### Task instructions
In the listing below, which lines contain the string "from"? Copy them all.

### Materials provided
---

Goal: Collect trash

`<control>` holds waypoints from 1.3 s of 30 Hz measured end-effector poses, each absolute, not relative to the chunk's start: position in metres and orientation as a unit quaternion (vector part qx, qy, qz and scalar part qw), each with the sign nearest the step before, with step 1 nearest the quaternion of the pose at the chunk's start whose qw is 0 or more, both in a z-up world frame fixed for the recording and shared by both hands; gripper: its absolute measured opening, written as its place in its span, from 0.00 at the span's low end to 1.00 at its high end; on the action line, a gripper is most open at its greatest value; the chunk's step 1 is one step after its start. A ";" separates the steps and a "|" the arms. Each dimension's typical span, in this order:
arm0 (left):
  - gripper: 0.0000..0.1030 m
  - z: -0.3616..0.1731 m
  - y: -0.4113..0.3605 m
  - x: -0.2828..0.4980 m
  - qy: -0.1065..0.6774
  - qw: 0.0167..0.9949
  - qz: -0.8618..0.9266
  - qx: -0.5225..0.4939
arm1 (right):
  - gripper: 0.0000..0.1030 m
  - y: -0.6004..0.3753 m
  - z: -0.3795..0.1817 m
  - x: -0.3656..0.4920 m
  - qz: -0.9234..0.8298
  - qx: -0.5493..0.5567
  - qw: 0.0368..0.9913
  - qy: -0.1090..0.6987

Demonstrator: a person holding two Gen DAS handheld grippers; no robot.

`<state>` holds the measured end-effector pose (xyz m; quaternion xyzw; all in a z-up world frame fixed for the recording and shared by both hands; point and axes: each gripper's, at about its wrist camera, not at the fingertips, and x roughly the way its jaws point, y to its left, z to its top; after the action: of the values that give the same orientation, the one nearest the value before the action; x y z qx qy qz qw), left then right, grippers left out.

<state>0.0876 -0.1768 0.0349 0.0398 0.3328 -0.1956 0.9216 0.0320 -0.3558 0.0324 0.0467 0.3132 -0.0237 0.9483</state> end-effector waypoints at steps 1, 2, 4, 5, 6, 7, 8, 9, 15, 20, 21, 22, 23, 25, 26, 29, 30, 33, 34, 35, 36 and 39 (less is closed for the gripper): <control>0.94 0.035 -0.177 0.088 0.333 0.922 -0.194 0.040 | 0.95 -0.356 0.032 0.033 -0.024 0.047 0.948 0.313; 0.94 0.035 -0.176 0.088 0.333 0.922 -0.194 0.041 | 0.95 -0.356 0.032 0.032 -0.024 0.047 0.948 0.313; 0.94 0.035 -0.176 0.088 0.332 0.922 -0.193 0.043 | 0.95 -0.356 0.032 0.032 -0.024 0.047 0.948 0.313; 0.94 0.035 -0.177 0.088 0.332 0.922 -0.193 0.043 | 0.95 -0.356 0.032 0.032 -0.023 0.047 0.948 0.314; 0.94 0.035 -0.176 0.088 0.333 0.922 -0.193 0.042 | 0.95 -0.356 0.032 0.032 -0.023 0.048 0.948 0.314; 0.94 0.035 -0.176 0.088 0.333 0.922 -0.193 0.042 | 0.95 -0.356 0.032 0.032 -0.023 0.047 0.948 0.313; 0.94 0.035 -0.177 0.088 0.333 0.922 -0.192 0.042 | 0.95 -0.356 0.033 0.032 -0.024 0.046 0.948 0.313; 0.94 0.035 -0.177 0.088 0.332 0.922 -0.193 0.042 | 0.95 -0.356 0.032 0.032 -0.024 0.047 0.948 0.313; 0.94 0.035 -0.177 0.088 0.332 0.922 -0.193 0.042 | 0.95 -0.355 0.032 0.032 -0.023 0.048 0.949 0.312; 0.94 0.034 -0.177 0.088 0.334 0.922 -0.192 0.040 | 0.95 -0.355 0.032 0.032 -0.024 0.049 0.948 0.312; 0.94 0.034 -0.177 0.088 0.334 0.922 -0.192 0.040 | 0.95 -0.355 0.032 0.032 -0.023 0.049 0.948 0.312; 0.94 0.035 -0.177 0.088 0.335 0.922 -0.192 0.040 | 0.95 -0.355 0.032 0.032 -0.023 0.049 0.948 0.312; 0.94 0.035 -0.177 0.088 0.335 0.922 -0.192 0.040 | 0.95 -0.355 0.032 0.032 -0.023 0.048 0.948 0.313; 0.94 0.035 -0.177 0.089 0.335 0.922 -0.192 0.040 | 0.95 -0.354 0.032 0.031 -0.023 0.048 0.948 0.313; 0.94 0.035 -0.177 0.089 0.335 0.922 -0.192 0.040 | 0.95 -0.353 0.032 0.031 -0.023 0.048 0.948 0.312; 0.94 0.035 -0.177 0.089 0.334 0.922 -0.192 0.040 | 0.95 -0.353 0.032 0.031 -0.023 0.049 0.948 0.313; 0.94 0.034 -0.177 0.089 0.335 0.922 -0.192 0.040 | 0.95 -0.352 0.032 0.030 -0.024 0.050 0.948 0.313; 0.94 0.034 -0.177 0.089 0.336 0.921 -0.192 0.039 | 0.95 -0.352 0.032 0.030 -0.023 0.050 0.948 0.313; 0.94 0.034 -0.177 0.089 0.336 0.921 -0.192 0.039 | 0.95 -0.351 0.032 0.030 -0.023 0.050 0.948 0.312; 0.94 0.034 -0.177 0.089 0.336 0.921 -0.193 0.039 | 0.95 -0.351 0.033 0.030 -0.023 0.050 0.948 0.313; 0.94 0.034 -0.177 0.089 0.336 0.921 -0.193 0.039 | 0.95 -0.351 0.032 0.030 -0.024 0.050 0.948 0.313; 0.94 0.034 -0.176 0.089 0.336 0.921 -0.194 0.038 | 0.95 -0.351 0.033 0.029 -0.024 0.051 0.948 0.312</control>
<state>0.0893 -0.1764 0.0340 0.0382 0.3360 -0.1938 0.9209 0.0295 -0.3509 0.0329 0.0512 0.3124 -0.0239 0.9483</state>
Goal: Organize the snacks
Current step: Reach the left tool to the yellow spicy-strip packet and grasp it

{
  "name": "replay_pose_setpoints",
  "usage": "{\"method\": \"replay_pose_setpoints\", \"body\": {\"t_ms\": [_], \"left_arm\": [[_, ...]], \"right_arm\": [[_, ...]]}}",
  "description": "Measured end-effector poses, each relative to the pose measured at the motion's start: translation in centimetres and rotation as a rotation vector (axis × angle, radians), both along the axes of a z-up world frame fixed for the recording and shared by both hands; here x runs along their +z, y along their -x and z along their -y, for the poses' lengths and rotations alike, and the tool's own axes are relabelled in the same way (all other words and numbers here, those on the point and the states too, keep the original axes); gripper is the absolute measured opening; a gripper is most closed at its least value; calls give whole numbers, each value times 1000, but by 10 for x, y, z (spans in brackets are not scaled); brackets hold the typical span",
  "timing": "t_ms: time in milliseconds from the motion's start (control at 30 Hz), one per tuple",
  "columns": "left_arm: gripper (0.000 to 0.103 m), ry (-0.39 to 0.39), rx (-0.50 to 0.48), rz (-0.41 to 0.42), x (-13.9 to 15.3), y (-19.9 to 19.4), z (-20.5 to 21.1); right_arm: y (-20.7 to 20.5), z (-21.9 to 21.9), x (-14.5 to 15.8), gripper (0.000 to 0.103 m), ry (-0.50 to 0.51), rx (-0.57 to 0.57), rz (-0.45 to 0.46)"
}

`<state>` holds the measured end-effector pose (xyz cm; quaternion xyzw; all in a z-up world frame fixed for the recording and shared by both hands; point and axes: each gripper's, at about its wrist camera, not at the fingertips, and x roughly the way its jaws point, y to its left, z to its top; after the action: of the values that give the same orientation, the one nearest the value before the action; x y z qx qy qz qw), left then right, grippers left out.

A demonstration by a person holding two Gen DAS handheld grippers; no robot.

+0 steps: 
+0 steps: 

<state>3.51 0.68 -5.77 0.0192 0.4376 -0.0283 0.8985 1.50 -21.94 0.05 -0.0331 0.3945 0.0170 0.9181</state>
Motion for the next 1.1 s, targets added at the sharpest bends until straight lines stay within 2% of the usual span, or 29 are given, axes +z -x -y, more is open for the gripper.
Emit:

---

### Written solution
`<control>` holds waypoints from 1.3 s of 30 Hz measured end-effector poses, each absolute, not relative to the chunk's start: position in metres and orientation as a unit quaternion (vector part qx, qy, qz and scalar part qw), each with the sign nearest the step before, with step 1 nearest the quaternion of the pose at the chunk's start whose qw is 0 or more, both in a z-up world frame fixed for the recording and shared by both hands; gripper: its absolute measured opening, written as its place in its span, from 0.00 at the span's low end to 1.00 at its high end; on the action line, a gripper is most open at its greatest value; the chunk's step 1 is one step after its start. A ";" separates the steps and a "|" the arms. Each dimension's typical span, in this order:
  "timing": "t_ms: time in milliseconds from the motion's start (control at 30 Hz), one per tuple",

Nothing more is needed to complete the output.